EXERCISE GOAL
Verbatim copy without images: return all of the data as it stands.

------ INFORMATION SHOWN

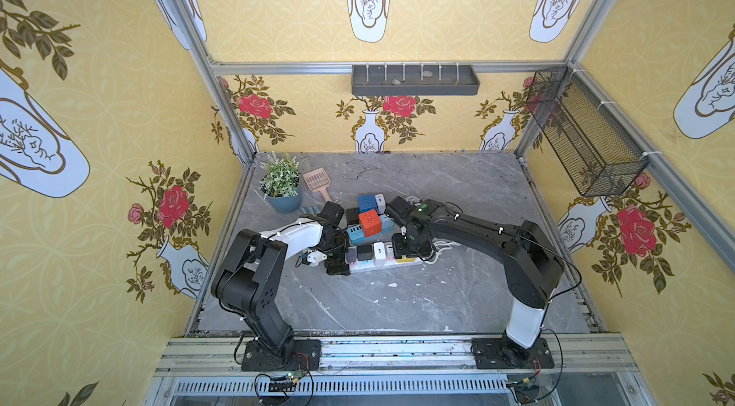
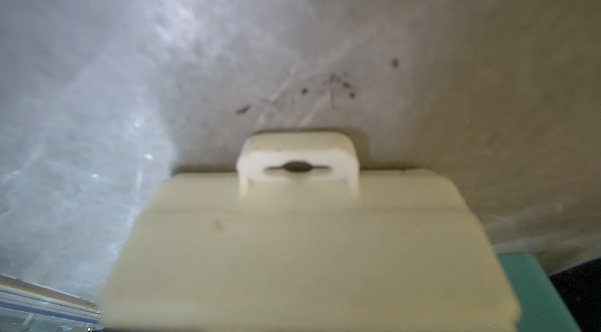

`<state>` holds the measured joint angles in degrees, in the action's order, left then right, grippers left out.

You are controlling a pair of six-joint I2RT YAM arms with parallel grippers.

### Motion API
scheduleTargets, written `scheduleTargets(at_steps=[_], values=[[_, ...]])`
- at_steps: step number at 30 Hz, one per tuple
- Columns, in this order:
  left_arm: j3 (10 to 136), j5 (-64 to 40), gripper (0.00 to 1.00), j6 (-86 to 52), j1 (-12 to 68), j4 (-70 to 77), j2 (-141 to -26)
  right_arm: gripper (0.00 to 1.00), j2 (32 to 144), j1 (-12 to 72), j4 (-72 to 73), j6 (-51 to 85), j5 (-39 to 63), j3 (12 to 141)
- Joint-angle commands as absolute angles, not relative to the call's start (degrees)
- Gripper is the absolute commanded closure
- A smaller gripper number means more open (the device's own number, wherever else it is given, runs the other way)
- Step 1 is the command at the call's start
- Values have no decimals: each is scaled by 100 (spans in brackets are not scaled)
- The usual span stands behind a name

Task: Pull the plug off the socket
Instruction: Remove the plug from the socket.

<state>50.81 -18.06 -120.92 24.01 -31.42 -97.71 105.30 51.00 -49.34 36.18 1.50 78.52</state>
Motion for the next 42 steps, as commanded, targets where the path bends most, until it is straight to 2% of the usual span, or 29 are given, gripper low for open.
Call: scheduleTargets(at_steps=[1,5,14,21,31,42], values=[[4846,-1663,58,-13819,2650,-3536,-10028,72,10411,5105,-5054,3704,-185,7974],[4808,-1617,65,-13877,2684,-3493,-10063,77,10358,5096,-5144,3719,-185,8033],[4799,-1538,68,-13971,2702,-3381,-10053,78,10074,5050,-5413,3791,-307,8150],[4733,-1441,69,-14094,2707,-3000,-9998,78,9439,4828,-5647,3989,-222,7848],[4614,-1346,71,-14282,2694,-2420,-9951,74,7898,3537,-6012,4280,1166,6548],[4750,-1340,72,-14299,2686,-2470,-10005,74,7236,2105,-6530,4524,2726,5589]])
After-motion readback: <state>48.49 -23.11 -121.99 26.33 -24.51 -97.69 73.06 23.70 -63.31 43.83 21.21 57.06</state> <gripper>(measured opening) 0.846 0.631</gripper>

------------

THE ANSWER
`<state>` holds the measured joint angles in degrees, in the action's order, left then right, grippers left out.

You are controlling a pair of six-joint I2RT YAM arms with parallel grippers.

### Motion API
scheduleTargets, written `scheduleTargets(at_steps=[_], values=[[_, ...]])`
- at_steps: step number at 30 Hz, one per tuple
- Columns, in this order:
  left_arm: j3 (10 to 136), j5 (-64 to 40), gripper (0.00 to 1.00), j6 (-86 to 52), j1 (-12 to 68), j4 (-70 to 77), j2 (-141 to -26)
  right_arm: gripper (0.00 to 1.00), j2 (32 to 144), j1 (-12 to 72), j4 (-72 to 73), j6 (-51 to 85), j5 (-39 to 63), j3 (12 to 141)
- Joint-angle commands as absolute angles, not relative to the call's start (degrees)
- Gripper is the absolute commanded closure
- A smaller gripper number means more open (the device's own number, wherever else it is given, runs the other way)
- Step 1 is the command at the call's start
- Values have no decimals: each is scaled by 100 (spans in brackets are not scaled)
- The usual span stands behind a name

Task: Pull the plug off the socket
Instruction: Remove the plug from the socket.

<state>50.81 -18.06 -120.92 24.01 -31.42 -97.71 105.30 51.00 -49.34 36.18 1.50 78.52</state>
Motion for the next 42 steps, as commanded, targets where the path bends most, until it is straight to 2% of the usual span, or 29 are given, gripper low for open.
Call: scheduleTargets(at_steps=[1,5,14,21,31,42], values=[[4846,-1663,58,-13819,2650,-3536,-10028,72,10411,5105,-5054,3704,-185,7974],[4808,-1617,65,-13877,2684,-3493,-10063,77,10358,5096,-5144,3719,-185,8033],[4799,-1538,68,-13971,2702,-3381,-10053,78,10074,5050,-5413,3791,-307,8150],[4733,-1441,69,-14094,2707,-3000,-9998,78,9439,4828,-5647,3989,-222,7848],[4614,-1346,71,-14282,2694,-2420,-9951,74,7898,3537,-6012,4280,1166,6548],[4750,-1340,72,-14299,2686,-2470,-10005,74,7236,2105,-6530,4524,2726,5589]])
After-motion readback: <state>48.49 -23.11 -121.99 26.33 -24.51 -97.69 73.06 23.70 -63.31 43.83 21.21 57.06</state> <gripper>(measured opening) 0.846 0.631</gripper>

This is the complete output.